[Source records]
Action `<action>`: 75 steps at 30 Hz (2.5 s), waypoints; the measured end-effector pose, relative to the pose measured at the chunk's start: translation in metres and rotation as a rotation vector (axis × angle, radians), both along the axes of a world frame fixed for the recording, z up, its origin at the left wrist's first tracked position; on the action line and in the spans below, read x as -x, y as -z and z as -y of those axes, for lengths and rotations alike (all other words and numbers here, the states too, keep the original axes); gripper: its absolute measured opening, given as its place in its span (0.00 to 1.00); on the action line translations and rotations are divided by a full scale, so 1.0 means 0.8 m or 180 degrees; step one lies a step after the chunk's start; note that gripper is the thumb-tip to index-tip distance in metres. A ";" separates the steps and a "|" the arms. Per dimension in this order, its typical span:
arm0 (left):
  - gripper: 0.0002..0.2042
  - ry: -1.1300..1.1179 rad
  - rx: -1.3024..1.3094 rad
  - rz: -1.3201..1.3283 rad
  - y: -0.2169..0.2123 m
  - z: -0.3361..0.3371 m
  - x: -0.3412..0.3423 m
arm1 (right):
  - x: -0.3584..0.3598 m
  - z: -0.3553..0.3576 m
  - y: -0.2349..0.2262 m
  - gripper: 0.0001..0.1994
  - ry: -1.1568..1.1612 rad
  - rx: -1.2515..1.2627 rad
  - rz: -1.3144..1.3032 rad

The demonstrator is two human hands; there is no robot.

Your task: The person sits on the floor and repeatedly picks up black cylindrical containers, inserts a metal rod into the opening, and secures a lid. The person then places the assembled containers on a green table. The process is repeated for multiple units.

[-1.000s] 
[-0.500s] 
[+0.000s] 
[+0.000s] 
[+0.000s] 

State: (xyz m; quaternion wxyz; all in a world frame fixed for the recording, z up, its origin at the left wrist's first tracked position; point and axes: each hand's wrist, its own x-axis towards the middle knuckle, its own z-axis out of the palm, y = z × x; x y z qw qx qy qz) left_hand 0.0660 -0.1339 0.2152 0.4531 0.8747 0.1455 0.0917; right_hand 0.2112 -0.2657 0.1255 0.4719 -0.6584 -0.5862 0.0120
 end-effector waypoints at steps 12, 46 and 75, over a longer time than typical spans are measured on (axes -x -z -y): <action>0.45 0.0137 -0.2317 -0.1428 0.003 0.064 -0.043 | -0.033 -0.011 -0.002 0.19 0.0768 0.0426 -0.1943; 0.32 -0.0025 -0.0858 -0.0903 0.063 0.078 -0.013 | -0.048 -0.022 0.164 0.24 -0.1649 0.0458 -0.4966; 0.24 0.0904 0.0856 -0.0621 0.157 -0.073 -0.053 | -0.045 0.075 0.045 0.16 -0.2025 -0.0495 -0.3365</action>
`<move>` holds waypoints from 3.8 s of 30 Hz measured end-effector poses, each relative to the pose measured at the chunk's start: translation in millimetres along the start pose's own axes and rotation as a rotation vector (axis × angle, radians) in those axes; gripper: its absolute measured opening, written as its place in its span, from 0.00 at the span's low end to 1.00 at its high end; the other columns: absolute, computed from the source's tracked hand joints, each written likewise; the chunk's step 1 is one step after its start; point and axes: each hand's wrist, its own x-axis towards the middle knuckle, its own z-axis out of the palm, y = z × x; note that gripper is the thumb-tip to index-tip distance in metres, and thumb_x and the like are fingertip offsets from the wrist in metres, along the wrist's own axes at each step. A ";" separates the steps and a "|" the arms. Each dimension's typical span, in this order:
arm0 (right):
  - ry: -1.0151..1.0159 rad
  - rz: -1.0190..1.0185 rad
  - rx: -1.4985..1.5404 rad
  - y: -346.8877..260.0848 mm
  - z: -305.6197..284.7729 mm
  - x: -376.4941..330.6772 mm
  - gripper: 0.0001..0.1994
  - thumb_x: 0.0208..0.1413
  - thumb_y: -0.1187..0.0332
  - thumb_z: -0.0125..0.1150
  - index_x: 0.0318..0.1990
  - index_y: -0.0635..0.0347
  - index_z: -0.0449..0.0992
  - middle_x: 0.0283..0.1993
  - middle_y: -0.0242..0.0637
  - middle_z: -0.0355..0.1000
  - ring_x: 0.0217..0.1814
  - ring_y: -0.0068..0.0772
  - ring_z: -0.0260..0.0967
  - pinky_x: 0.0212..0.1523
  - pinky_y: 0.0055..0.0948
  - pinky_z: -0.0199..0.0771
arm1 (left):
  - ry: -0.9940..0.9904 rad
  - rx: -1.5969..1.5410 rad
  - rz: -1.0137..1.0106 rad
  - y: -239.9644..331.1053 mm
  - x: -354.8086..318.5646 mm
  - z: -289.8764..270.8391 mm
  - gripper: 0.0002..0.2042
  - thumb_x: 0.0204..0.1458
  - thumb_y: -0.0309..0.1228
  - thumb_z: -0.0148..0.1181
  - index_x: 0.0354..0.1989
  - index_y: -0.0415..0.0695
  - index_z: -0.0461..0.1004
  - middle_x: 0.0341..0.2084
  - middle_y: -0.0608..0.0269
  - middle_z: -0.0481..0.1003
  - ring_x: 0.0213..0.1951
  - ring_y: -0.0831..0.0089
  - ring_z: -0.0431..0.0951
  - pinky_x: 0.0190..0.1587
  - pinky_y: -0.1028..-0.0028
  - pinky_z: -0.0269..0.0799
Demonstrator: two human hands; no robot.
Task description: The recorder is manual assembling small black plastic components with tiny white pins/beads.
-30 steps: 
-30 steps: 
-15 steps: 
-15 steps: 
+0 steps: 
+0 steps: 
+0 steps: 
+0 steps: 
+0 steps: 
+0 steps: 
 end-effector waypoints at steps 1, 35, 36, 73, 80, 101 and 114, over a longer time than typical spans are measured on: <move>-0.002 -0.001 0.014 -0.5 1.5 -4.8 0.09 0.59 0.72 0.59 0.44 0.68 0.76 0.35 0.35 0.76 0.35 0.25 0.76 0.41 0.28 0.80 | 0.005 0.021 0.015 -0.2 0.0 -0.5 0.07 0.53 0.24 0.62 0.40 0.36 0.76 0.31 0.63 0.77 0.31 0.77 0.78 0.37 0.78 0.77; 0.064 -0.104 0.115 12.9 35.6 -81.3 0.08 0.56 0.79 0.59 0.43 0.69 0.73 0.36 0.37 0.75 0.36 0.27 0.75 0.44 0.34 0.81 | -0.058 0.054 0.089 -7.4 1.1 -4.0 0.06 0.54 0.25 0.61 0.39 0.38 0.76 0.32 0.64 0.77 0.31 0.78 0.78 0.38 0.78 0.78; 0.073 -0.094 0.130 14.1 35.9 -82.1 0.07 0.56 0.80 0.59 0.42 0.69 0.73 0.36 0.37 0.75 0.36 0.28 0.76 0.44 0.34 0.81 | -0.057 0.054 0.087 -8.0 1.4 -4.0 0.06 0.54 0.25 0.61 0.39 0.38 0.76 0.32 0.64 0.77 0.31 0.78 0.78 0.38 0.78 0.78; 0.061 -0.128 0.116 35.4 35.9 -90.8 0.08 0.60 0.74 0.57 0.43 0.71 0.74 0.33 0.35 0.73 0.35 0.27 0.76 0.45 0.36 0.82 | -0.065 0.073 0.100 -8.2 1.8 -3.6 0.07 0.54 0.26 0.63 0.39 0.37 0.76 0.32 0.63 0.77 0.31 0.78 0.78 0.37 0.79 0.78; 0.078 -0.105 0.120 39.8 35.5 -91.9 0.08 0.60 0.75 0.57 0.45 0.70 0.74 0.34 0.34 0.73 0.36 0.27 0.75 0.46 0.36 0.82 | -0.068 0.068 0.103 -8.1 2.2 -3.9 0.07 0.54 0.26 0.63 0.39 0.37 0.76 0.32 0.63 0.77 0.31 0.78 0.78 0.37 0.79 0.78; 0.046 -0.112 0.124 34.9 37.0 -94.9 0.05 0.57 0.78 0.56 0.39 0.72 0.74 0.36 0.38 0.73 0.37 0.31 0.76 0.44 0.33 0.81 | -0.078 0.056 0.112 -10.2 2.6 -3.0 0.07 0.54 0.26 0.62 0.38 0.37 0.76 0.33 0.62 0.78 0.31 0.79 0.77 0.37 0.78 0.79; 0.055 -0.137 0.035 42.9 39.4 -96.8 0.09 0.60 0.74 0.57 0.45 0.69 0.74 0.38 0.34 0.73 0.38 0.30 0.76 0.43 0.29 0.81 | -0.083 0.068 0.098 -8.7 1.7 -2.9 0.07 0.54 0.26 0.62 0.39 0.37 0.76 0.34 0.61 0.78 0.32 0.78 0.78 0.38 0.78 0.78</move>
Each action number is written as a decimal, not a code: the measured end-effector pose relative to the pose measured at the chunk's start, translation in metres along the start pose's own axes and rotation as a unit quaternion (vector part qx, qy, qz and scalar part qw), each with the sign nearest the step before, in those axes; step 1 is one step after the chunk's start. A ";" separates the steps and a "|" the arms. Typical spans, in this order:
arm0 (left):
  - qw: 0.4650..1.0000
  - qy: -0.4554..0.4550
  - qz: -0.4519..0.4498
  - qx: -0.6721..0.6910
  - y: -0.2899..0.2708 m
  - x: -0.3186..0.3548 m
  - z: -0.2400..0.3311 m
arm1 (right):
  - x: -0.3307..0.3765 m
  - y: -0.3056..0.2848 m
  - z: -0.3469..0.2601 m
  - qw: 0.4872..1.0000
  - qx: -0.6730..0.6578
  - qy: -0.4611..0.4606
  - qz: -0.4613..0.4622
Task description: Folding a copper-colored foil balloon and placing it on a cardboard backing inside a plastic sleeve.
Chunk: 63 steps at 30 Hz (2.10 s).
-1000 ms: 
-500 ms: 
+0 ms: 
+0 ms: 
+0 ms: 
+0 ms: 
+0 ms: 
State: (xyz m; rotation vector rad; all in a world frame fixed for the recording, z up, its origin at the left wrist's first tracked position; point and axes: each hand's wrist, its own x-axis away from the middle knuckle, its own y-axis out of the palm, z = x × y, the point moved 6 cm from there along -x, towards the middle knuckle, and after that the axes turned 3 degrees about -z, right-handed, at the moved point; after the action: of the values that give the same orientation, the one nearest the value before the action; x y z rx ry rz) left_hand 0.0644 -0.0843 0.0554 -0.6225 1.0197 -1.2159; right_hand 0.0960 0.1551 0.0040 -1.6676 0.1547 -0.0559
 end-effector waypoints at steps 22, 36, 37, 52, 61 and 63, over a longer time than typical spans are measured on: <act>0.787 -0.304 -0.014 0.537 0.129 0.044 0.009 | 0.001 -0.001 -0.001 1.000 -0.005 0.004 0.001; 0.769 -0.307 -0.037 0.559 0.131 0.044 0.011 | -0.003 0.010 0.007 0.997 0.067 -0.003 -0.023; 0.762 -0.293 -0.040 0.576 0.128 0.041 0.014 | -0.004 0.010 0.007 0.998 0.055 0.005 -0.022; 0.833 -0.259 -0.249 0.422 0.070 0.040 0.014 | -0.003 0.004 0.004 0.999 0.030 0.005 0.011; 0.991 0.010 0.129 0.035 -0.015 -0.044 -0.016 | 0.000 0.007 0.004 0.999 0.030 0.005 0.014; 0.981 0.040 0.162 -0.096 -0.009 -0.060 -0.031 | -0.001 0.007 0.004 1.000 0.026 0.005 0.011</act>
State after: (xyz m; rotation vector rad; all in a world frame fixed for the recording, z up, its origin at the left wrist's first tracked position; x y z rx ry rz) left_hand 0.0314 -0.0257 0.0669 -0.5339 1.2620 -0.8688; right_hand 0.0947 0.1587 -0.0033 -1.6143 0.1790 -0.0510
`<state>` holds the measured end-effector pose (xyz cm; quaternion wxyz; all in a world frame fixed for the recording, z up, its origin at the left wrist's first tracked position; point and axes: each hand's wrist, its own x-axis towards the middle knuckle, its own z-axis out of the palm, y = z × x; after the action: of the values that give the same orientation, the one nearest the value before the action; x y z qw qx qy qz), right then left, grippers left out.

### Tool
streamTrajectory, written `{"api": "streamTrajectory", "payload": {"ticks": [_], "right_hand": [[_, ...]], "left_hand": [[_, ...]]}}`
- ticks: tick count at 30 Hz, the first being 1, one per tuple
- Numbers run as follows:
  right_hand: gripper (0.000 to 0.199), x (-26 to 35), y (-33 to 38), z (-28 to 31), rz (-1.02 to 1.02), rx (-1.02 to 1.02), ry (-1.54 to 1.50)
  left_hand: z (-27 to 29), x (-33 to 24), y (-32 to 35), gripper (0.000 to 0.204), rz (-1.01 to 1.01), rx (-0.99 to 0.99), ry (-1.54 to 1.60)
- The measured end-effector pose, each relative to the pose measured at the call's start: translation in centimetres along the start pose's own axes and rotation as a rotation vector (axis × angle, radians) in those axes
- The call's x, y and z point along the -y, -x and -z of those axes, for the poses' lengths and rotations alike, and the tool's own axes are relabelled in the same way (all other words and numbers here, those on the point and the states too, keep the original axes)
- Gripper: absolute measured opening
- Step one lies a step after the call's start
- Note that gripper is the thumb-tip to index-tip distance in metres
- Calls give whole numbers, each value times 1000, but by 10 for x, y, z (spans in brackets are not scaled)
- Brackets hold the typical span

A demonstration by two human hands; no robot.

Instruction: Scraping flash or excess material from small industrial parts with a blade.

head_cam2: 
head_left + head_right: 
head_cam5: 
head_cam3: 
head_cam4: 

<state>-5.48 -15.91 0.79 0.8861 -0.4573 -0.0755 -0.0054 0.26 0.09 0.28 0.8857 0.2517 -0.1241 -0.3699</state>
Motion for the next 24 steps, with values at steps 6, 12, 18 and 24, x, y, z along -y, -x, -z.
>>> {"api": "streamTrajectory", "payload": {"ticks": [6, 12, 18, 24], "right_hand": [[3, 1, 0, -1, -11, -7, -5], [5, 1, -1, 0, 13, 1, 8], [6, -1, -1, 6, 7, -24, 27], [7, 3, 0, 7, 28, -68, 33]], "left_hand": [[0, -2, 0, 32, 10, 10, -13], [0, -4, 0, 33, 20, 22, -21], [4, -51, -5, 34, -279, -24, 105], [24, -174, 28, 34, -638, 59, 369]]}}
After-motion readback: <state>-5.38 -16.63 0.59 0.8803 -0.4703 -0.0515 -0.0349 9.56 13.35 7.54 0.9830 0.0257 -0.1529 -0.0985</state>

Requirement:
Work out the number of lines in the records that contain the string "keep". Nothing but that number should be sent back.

Exercise output:
2